Our study found that glutathione synthetase was positively correlated with the total SSPI score and the three factor scores in the patient group, suggesting that glutathione synthetase may be able to reflect the social function status of patients to some extent. Previous studies have shown that energy metabolism is altered in schizophrenia, resulting in impaired redox balance57. Glutathione, which is especially important in antioxidant defense, is produced by the sequential reaction of two enzymes, γ-glutamylcysteine ligase (GCL) and glutathione synthase (GSH). The former includes the modification subunit GCLM and the catalytic subunit GCLC58. Reduced glutathione levels were found in blood and postmortem brain tissues of patients with schizophrenia59,60. Some studies have also reported that glutathione metabolic enzymes, including GCLM, GCLC, glutathione peroxidase, and glutathione reductase may be related to schizophrenia, but no relevant reports have been found on glutathione synthetase and schizophrenia61,62. The level of glutathione peroxidase was low in patients with schizophrenia, and its dysregulation could lead to oxidative stress, increase gene and histone methylation, and leaded to epigenetic changes in treatment-resistant schizophrenia63.

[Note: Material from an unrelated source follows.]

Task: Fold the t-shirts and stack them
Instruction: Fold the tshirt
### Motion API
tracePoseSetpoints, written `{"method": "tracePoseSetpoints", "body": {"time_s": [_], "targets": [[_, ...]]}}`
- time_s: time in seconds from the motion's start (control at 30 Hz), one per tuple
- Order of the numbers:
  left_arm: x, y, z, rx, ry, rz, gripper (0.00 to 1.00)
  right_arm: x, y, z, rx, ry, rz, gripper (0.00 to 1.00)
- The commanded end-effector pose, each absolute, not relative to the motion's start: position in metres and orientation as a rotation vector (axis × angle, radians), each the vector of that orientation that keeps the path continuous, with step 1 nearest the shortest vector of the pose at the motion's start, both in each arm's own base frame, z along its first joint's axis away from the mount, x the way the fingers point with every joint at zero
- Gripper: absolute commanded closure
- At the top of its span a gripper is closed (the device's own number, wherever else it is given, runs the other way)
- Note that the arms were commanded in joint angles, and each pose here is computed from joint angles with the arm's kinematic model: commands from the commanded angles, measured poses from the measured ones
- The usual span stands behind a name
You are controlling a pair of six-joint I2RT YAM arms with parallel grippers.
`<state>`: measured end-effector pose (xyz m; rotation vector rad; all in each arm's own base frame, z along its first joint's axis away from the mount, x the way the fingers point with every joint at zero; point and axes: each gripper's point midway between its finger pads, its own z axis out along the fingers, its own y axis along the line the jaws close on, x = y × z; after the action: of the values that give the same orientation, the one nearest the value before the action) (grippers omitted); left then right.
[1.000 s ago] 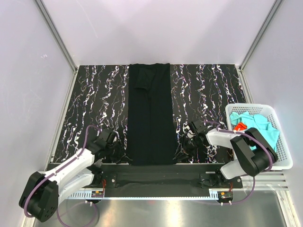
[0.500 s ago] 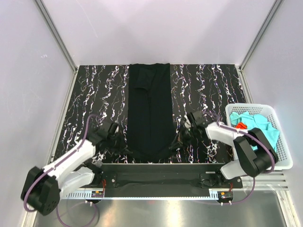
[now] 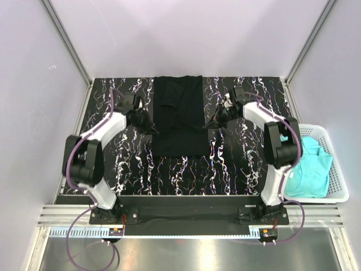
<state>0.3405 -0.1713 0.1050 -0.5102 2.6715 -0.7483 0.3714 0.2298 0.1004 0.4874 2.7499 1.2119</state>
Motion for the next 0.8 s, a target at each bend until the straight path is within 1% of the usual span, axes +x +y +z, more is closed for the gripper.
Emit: {"method": "tracePoseSetpoints", "body": {"time_s": [0.0, 0.07, 0.1, 0.13, 0.27, 0.57, 0.73, 0.77], "targets": [[0.377, -0.176, 0.109, -0.42, 2.646, -0.805, 1.0, 0.397, 0.227, 0.106, 0.438, 2.757, 1.257, 1.0], [0.388, -0.173, 0.105, -0.439, 2.648, -0.813, 1.0, 0.411, 0.228, 0.109, 0.425, 2.744, 1.269, 1.0], [0.397, -0.174, 0.108, -0.433, 2.635, -0.826, 1.0, 0.416, 0.226, 0.099, 0.449, 2.76, 1.272, 1.0], [0.402, -0.172, 0.098, -0.457, 2.655, -0.829, 1.0, 0.419, 0.226, 0.098, 0.451, 2.761, 1.279, 1.0], [0.418, -0.169, 0.09, -0.478, 2.661, -0.857, 1.0, 0.436, 0.23, 0.1, 0.432, 2.741, 1.325, 1.0], [0.447, -0.152, 0.089, -0.542, 2.62, -0.867, 1.0, 0.452, 0.235, 0.083, 0.437, 2.759, 1.37, 1.0], [0.453, -0.158, 0.082, -0.531, 2.636, -0.919, 0.91, 0.457, 0.235, 0.075, 0.448, 2.766, 1.378, 1.0], [0.456, -0.159, 0.079, -0.527, 2.639, -0.921, 0.91, 0.458, 0.233, 0.071, 0.458, 2.77, 1.38, 0.98]]}}
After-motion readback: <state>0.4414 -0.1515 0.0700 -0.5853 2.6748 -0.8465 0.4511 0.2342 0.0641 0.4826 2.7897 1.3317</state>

Substances that stimulate glutathione synthesis may be a treatment for neurodegenerative diseases and schizophrenia58. The antioxidant N-acetylcysteine, as a precursor of cysteine in GSH synthesis, may be an adjunctive strategy for the treatment of psychiatric disorders64. A study in a rat model of schizophrenia showed that long-term treatment with aripiprazole or N-acetylcysteine reversed social and cognitive deficits and reduced exploratory behaviors65. Early studies found that the antipsychotic drug risperidone could significantly increase the content of glutathione in schizophrenia66, and higher glutathione levels were associated with shorter drug onset time, suggesting a good prognosis67. Our study found that the level of glutathione synthase in patients with schizophrenia after stable drug treatment was up-regulated compared with healthy controls, and was positively correlated with social function. This suggest that glutathione synthase may be beneficial to the social function recovery of patients with schizophrenia. Unfortunately, glutathione levels were not measured in this study. Whether the elevated expression of glutathione synthetase means that glutathione levels are increased cannot be determined. Whether glutathione or glutathione synthetase levels are related to disease recovery is not conclusive, but it provides a direction for future research on biomarkers related to patient prognosis. It is interesting to further study the specific association and regulatory mechanism of glutathione synthetase with cognitive and social function recovery in schizophrenia.

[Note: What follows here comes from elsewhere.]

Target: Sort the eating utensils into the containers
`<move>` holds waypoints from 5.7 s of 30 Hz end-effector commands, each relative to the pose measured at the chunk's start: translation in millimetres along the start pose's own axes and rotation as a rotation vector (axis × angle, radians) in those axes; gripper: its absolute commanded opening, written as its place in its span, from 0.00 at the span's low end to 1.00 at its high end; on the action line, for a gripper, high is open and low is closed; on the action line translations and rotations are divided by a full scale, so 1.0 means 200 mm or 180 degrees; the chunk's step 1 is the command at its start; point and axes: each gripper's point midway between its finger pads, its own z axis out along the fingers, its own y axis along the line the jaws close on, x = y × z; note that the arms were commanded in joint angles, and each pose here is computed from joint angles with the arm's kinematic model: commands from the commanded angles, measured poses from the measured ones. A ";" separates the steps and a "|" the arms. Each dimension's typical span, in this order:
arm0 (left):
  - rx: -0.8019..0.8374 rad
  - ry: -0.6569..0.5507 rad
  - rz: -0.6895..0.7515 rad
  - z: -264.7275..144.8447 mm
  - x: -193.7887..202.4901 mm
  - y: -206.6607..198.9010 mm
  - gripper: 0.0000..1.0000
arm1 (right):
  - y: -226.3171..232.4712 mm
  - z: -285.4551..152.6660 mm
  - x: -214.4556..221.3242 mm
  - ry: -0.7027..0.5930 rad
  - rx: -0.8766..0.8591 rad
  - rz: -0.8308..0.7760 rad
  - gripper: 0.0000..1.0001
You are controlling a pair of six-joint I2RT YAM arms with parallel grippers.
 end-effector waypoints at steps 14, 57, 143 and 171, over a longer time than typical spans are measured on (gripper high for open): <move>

There are some major innovations in this study. Firstly, a case–control quantitative proteomic study was conducted to identify potential biomarkers for the diagnosis of schizophrenia by using mass spectrometry detection and bioinformatic analysis. Secondly, this study selected multi-dimensional scales to assess psychiatric symptoms, cognitive function and social function, in order to explore the biological indicators related to clinical symptoms and prognosis of schizophrenia. This study also has some limitations. Firstly, the sample size of the study was relatively small, which may affect the statistical power. Secondly, all patients in this study were treated with antipsychotic drugs, so the identified differential proteins may be interfered by drugs. Thirdly, although we adopted the method of sampling in the early morning on an empty stomach, the biological rhythms such as the changes between day and night, may have certain effects on the protein expression levels. Therefore, in future studies, it might be necessary to consider factors such as the influence of circadian rhythms on protein expression levels.

Conclusion

This study suggested that pattern recognition memory of patients with schizophrenia were worse than that of healthy controls. The alpha-actinin-1, profilin-1 and filamin-A protein may play an important role in cognitive functions of schizophrenia, meanwhile, integrin alpha-M may be negatively related to social function, while glutathione synthetase may be positively related to social function in schizophrenia.